As Rivera drove the winding road away from her house, he rounded a curve and found a car blocking the road, he remembers. The sheriff was one of several white men inside. The sheriff got out and demanded to know what Rivera had been doing.

Rivera says he was sure, in that moment, that he would be the next lynching victim in that isolated Georgia county. But after talking with the widow, the sheriff let him go.

Rivera realized only later that he had been wearing a cap and bow tie, which made him resemble a chauffeur.

"If you're a chauffeur, it means you belong to somebody," Rivera says. "And they won't do nothing to you, because they don't know who you work for."

Son of an advocate

Rivera was born in Greensboro in 1913, the son of a prominent dentist. His father, not beholden to a white man for a job, became an advocate for his fellow blacks. Whenever someone was mistreated, Rivera says, they came to see his father.

But Rivera says that when he took his first newspaper job in the 1930s, he wasn't thinking much about racial equality. He just needed a paycheck.

It was the Depression. His father had lost his property, and Rivera, lacking money, had been forced to drop out of Howard University in Washington.

At the time, a host of black newspapers covered the black society news that the mainstream press refused to carry. He started out writing about black athletes, band leaders and actors.

Eventually, he was offered a better-paying job with the Pittsburgh Courier. He says he took it with little thought for the danger he would encounter. Eventually, he learned to fill up with gas as soon as he arrived in a new town and to travel alone.
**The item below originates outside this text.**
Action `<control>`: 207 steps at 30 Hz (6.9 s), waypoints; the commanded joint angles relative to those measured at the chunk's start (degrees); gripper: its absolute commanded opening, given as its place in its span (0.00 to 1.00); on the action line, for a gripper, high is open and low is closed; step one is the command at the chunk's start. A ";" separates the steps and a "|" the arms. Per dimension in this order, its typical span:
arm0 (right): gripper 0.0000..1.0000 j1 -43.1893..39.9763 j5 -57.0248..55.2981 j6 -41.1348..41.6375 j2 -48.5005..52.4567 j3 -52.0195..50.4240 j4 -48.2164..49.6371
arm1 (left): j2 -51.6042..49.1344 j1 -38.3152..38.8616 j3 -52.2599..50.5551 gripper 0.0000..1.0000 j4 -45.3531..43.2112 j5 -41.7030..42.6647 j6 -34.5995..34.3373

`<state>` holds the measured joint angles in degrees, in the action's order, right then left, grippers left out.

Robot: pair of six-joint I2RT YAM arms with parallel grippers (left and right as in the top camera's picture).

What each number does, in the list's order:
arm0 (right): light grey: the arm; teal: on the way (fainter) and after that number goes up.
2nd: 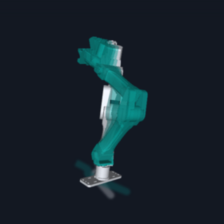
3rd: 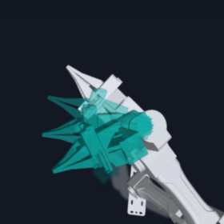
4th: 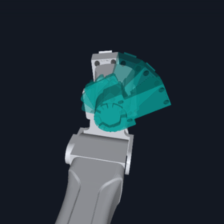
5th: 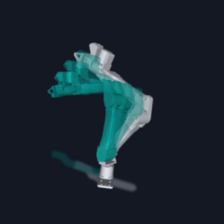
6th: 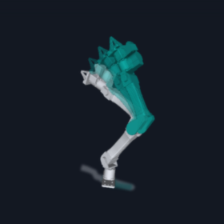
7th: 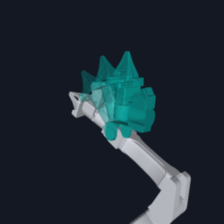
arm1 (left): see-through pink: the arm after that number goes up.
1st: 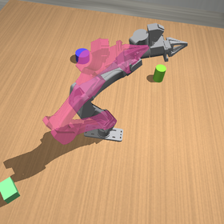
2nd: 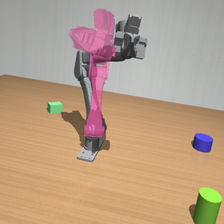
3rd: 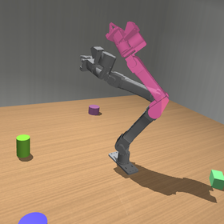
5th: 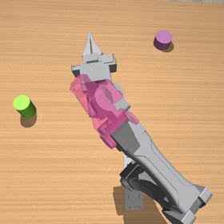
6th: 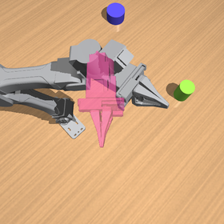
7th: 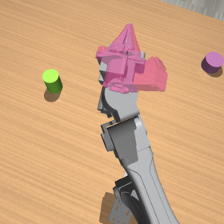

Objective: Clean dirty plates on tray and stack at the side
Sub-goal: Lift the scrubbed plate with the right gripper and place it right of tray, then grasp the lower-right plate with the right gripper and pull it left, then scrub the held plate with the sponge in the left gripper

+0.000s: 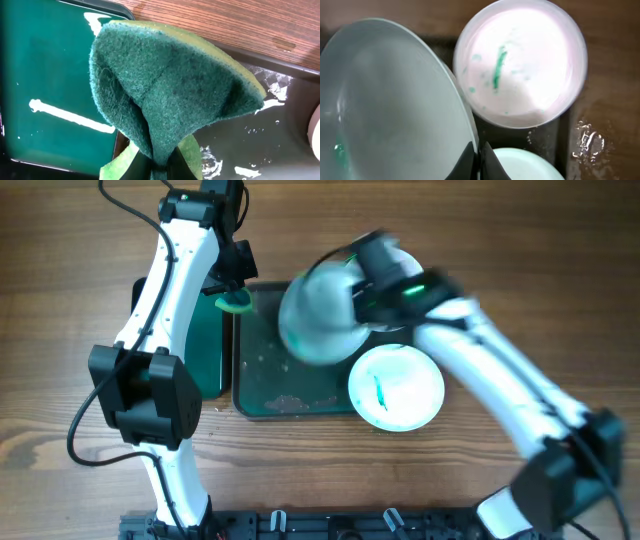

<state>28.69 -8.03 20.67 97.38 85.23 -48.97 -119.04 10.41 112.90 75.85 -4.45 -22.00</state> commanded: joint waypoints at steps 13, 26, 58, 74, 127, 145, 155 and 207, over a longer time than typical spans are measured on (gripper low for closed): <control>0.04 -55.12 19.93 -2.10 -5.81 -13.44 -1.70 | 0.74 -0.24 1.11 0.04 -0.20 -0.07 -0.81; 0.04 -55.54 18.10 1.84 -3.78 -35.26 23.93 | 0.74 -0.15 1.11 0.04 -0.22 -0.07 -0.81; 0.26 -29.68 23.47 -12.13 -3.72 -31.71 -1.55 | 0.74 -0.15 1.11 0.04 -0.37 -0.07 -0.81; 0.04 -28.48 24.55 -10.01 -3.74 -34.03 0.70 | 0.74 -0.15 1.11 0.04 -0.39 -0.09 -0.81; 0.04 -0.42 23.52 25.75 12.55 -27.08 32.26 | 0.76 10.80 -35.69 0.04 -28.70 32.44 12.17; 0.04 -0.42 23.71 25.38 12.55 -27.08 32.26 | 0.76 10.08 -29.68 0.04 -25.49 -8.02 -7.50; 0.04 -0.42 24.24 24.72 12.55 -27.08 32.26 | 0.74 12.26 -29.68 0.04 -27.76 31.69 9.94; 0.04 -0.42 23.10 19.45 11.65 -22.82 22.82 | 0.76 2.89 -16.50 0.04 -12.92 0.55 -1.14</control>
<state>28.40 17.54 43.24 107.81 60.12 -21.89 -117.86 17.12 88.86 58.02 -2.31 -21.80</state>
That way, he says, he could make a quick escape.

Rivera doesn't claim activist motivations for his work. "I didn't have good sense," he says.
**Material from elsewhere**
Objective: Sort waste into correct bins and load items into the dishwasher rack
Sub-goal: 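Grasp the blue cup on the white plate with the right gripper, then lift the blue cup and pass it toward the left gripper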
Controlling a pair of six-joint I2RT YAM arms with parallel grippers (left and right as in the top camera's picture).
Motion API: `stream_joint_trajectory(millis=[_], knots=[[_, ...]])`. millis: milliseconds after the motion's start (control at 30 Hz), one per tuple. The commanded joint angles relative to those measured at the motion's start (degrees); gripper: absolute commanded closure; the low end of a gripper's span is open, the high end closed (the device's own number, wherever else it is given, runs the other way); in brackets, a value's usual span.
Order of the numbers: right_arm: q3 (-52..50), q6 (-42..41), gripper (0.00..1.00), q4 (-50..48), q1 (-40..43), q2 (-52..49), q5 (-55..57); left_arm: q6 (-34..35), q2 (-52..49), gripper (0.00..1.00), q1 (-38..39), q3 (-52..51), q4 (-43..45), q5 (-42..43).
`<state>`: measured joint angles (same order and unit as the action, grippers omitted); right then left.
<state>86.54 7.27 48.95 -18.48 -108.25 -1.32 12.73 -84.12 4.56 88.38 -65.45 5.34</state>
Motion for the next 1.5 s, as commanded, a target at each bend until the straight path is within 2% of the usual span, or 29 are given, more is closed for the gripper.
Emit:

But his old articles, which often strayed into opinion, seem to tell the story of a reporter outraged at the hypocrisy and cruelty of the times.

A 1947 story about two North Carolina radio stations that had hired black announcers begins: "The great American hope, so often dimmed in the South by fanatical preservers of Jim Crow, mouthy bigots and mob violence, is being fought for ... ."

'Tell them I was a fool'

Robert Lawson, the campus photographer at N.C. Central University, says he met Rivera in 1958, just after Rivera had left newspapers to start a photography business in Durham.

He said Rivera stood out as a man who had risen above the station prescribed for most blacks. Lawson, one of 10 children born to sharecroppers, remembers being deeply impressed by Rivera's pigskin gloves and full-length overcoat.

He says Rivera mentored him, first hiring him to sweep his sidewalk and eventually taking him under his wing as a photographer. He taught Lawson a skill that ensured he would never have to rely on the good graces of whites for a job.

But he doesn't remember Rivera as a racial crusader. Rivera rarely mentioned his work as a journalist, Lawson says. He accepted racial slights with little protest. And he even threatened to fire Lawson after Lawson was jailed for participating in lunch-counter protests in the early 1960s.

"He was trying to make a living and support his family," Lawson says.

Now, Lawson says, he has to coax Rivera into talking to reporters and museum curators. Rivera has refused several requests to write a book. And once, when Lawson asked how he should introduce him at an event at N.C. Central University, where Rivera was public relations director from 1974 to 1993, Rivera said, "Tell them I was a fool and I wouldn't do it again."

Rivera said he doesn't think modern audiences will understand his images. He said museum visitors will see them as ancient history, rather than as part of a continuing struggle for equality.

"Look at him," Rivera says, pointing to a young black student walking through the museum one day this week. "He don't know anything about all this. He don't even believe it."

In Rivera's eyes, the boy has only narrowly escaped the world he once covered, in which blacks were reminded of their place with signs and billy clubs and, sometimes, with shotguns.

HOW TO SEE THE EXHIBIT

The photographs of Alexander M. Rivera Jr. will be on display until March 1, 2009, at the N.C. Museum of History, 5 E. Edenton St., in downtown Raleigh. The exhibit, on the third floor, is free. The museum is open from 9 a.m. to 5 p.m., Tuesday through Saturday, and from noon to 5 p.m. on Sunday.